Problem: It is required that all of the data be written out exactly.

Segment Start: Records for the exercise

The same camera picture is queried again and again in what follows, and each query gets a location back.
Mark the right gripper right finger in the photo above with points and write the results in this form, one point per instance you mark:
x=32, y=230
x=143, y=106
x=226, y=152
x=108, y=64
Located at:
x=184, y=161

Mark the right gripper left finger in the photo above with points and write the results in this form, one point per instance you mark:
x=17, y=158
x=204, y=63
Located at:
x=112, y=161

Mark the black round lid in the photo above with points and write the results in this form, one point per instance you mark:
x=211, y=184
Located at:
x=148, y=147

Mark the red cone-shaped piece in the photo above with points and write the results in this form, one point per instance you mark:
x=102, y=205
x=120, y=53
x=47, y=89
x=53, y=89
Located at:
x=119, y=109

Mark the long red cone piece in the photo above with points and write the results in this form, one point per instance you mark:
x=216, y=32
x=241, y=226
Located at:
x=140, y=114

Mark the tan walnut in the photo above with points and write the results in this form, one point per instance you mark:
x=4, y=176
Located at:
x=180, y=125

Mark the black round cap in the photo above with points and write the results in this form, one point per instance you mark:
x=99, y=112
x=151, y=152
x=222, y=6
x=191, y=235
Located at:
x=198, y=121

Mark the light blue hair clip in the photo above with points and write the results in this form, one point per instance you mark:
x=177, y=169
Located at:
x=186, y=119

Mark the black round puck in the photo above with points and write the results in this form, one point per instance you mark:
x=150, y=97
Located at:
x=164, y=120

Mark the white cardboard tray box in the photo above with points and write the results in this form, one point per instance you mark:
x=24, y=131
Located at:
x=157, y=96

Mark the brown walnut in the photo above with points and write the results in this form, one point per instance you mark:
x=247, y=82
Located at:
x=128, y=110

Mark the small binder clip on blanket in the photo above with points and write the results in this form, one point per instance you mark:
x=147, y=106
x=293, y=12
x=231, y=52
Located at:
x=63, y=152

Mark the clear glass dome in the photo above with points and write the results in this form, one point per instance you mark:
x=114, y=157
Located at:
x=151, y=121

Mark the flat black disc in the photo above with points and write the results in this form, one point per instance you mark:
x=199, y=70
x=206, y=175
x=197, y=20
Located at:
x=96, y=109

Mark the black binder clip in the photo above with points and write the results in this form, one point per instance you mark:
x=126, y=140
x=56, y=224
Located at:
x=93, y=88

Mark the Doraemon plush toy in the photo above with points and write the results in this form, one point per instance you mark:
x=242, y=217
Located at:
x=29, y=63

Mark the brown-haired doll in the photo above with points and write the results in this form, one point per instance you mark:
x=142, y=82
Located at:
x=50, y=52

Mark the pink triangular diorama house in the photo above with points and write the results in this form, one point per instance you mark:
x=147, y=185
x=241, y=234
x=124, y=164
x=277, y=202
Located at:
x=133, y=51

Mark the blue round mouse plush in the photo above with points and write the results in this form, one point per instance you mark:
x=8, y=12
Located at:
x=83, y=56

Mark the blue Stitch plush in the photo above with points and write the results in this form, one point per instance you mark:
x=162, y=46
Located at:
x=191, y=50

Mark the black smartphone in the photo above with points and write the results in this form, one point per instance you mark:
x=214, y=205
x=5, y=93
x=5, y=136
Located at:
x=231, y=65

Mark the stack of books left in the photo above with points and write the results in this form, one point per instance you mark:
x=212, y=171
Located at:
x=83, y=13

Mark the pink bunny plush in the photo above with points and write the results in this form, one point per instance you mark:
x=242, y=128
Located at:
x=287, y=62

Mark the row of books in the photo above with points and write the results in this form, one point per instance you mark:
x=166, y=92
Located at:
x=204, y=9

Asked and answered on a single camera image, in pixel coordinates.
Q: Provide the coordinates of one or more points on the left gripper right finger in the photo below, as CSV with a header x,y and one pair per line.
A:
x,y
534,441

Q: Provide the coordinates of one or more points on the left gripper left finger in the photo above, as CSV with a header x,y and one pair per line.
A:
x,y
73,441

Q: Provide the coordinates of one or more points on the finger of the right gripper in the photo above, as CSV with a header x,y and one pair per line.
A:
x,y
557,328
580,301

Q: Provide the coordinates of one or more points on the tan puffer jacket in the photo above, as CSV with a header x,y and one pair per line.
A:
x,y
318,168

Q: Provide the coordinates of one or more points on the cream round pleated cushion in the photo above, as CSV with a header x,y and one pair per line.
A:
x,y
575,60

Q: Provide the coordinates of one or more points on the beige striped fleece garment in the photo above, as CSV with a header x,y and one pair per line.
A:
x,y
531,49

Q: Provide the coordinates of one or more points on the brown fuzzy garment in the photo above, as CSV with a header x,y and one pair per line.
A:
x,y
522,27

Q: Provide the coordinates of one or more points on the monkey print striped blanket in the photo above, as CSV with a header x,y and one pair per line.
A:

Segment End: Records for the exercise

Exercise output:
The same camera picture is queried again and again in what follows, and each query gets a location back.
Mark the right gripper right finger in the photo above with points and write the results in this form, one point per instance you mark:
x=32, y=230
x=143, y=106
x=226, y=152
x=108, y=64
Located at:
x=184, y=161

Mark the right gripper left finger in the photo above with points and write the results in this form, one point per instance you mark:
x=17, y=158
x=204, y=63
Located at:
x=112, y=161

Mark the black round lid in the photo above with points and write the results in this form, one point per instance you mark:
x=211, y=184
Located at:
x=148, y=147

Mark the red cone-shaped piece in the photo above with points and write the results in this form, one point per instance you mark:
x=102, y=205
x=120, y=53
x=47, y=89
x=53, y=89
Located at:
x=119, y=109

Mark the long red cone piece in the photo above with points and write the results in this form, one point per instance you mark:
x=216, y=32
x=241, y=226
Located at:
x=140, y=114

Mark the tan walnut in the photo above with points and write the results in this form, one point per instance you mark:
x=4, y=176
Located at:
x=180, y=125

Mark the black round cap in the photo above with points and write the results in this form, one point per instance you mark:
x=99, y=112
x=151, y=152
x=222, y=6
x=191, y=235
Located at:
x=198, y=121

Mark the light blue hair clip in the photo above with points and write the results in this form, one point per instance you mark:
x=177, y=169
Located at:
x=186, y=119

Mark the black round puck in the photo above with points and write the results in this form, one point per instance you mark:
x=150, y=97
Located at:
x=164, y=120

Mark the white cardboard tray box in the photo above with points and write the results in this form, one point per instance you mark:
x=24, y=131
Located at:
x=157, y=96

Mark the brown walnut in the photo above with points and write the results in this form, one point per instance you mark:
x=247, y=82
Located at:
x=128, y=110

Mark the small binder clip on blanket in the photo above with points and write the results in this form, one point per instance you mark:
x=147, y=106
x=293, y=12
x=231, y=52
Located at:
x=63, y=152

Mark the clear glass dome in the photo above with points and write the results in this form, one point per instance you mark:
x=114, y=157
Located at:
x=151, y=121

Mark the flat black disc in the photo above with points and write the results in this form, one point per instance you mark:
x=199, y=70
x=206, y=175
x=197, y=20
Located at:
x=96, y=109

Mark the black binder clip in the photo above with points and write the results in this form, one point per instance you mark:
x=126, y=140
x=56, y=224
Located at:
x=93, y=88

Mark the Doraemon plush toy in the photo above with points and write the results in this form, one point per instance you mark:
x=242, y=217
Located at:
x=29, y=63

Mark the brown-haired doll in the photo above with points and write the results in this form, one point per instance you mark:
x=142, y=82
Located at:
x=50, y=52

Mark the pink triangular diorama house in the photo above with points and write the results in this form, one point per instance you mark:
x=147, y=185
x=241, y=234
x=124, y=164
x=277, y=202
Located at:
x=133, y=51

Mark the blue round mouse plush in the photo above with points and write the results in this form, one point per instance you mark:
x=8, y=12
Located at:
x=83, y=56

Mark the blue Stitch plush in the photo above with points and write the results in this form, one point per instance you mark:
x=162, y=46
Located at:
x=191, y=50

Mark the black smartphone in the photo above with points and write the results in this form, one point per instance you mark:
x=214, y=205
x=5, y=93
x=5, y=136
Located at:
x=231, y=65

Mark the stack of books left in the photo above with points and write the results in this form, one point per instance you mark:
x=212, y=171
Located at:
x=83, y=13

Mark the pink bunny plush in the photo above with points and write the results in this form, one point per instance you mark:
x=242, y=128
Located at:
x=287, y=62

Mark the row of books in the photo above with points and write the results in this form, one point per instance you mark:
x=166, y=92
Located at:
x=204, y=9

Asked and answered on a single camera image, in pixel coordinates.
Q: Provide the coordinates of one or more points on the left gripper right finger in the photo below, as CSV with a header x,y and one pair per line.
A:
x,y
534,441

Q: Provide the coordinates of one or more points on the left gripper left finger in the photo above, as CSV with a header x,y and one pair per line.
A:
x,y
73,441

Q: Provide the coordinates of one or more points on the finger of the right gripper in the photo above, as CSV with a header x,y and one pair per line.
A:
x,y
557,328
580,301

Q: Provide the coordinates of one or more points on the tan puffer jacket in the photo above, as CSV with a header x,y and one pair per line.
A:
x,y
318,168

Q: Provide the coordinates of one or more points on the cream round pleated cushion in the photo above, as CSV with a header x,y and one pair per line.
A:
x,y
575,60

Q: Provide the coordinates of one or more points on the beige striped fleece garment in the photo above, as CSV with a header x,y and one pair per line.
A:
x,y
531,49

Q: Provide the coordinates of one or more points on the brown fuzzy garment in the photo above, as CSV with a header x,y and one pair per line.
A:
x,y
522,27

Q: Provide the coordinates of one or more points on the monkey print striped blanket in the photo above, as CSV with a header x,y and one pair per line.
A:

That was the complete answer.